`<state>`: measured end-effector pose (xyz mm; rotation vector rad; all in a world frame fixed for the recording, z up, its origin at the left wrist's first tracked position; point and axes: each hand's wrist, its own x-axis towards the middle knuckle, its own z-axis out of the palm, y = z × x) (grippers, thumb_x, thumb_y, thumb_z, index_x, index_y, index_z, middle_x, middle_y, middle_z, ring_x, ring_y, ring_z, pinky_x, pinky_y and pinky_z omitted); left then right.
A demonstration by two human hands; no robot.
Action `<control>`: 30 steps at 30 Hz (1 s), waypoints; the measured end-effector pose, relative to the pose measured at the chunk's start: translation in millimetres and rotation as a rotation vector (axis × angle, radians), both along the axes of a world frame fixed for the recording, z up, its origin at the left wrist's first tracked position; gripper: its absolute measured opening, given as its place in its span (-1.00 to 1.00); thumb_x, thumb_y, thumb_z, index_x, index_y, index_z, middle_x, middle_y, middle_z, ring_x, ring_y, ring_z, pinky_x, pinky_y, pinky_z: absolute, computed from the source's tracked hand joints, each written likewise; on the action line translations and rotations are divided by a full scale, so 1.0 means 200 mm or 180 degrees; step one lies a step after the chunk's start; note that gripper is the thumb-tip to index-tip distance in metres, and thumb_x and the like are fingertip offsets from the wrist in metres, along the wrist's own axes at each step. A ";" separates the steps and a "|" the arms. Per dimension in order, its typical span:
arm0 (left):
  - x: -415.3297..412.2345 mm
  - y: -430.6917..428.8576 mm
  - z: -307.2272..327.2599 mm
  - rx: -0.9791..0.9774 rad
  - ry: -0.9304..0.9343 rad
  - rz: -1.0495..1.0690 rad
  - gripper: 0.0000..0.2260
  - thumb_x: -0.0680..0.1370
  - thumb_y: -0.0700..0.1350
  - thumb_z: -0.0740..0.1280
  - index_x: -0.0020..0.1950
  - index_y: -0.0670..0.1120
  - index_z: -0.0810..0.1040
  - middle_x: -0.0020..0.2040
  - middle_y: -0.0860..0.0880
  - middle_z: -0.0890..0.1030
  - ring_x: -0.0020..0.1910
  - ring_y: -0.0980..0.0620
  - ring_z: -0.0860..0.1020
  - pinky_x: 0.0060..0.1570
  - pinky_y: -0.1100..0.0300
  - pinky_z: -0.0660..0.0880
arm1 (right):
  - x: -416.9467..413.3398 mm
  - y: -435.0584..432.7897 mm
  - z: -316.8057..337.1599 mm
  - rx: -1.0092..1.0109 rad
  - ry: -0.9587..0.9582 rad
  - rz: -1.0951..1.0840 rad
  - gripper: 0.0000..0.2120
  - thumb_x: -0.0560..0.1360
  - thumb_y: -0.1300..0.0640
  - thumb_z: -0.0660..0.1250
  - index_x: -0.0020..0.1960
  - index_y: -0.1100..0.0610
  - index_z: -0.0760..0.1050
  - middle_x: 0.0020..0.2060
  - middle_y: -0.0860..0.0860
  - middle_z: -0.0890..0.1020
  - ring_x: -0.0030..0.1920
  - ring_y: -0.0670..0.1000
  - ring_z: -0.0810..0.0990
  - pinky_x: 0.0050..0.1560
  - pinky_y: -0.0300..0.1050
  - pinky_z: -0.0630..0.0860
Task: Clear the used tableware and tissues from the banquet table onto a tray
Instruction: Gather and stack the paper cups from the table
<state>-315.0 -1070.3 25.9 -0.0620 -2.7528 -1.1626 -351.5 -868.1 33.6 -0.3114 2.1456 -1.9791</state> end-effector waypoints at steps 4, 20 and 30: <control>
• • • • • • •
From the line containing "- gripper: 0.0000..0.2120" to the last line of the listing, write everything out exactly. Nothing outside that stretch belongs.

ANSWER AREA
  - gripper: 0.0000..0.2120
  - thumb_x: -0.0560..0.1360
  - thumb_y: -0.1300..0.0640
  - thumb_z: -0.0660..0.1250
  - index_x: -0.0020..0.1960
  - index_y: -0.1100..0.0610
  - index_z: -0.0760..0.1050
  - middle_x: 0.0020..0.2060
  - middle_y: -0.0860..0.0860
  - middle_z: -0.0890..0.1020
  - ring_x: -0.0030..0.1920
  - ring_y: -0.0670..0.1000
  - ring_z: -0.0810..0.0990
  - pinky_x: 0.0050..0.1560
  - pinky_y: -0.0300..0.1050
  - pinky_z: -0.0630..0.0860
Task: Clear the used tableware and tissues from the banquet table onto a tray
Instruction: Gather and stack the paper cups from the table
<state>-315.0 -1070.3 25.9 -0.0620 -2.7528 -1.1626 -351.5 -868.1 33.6 -0.3114 2.1456 -1.9791</state> end-effector waypoints at steps 4, 20 and 30: <control>

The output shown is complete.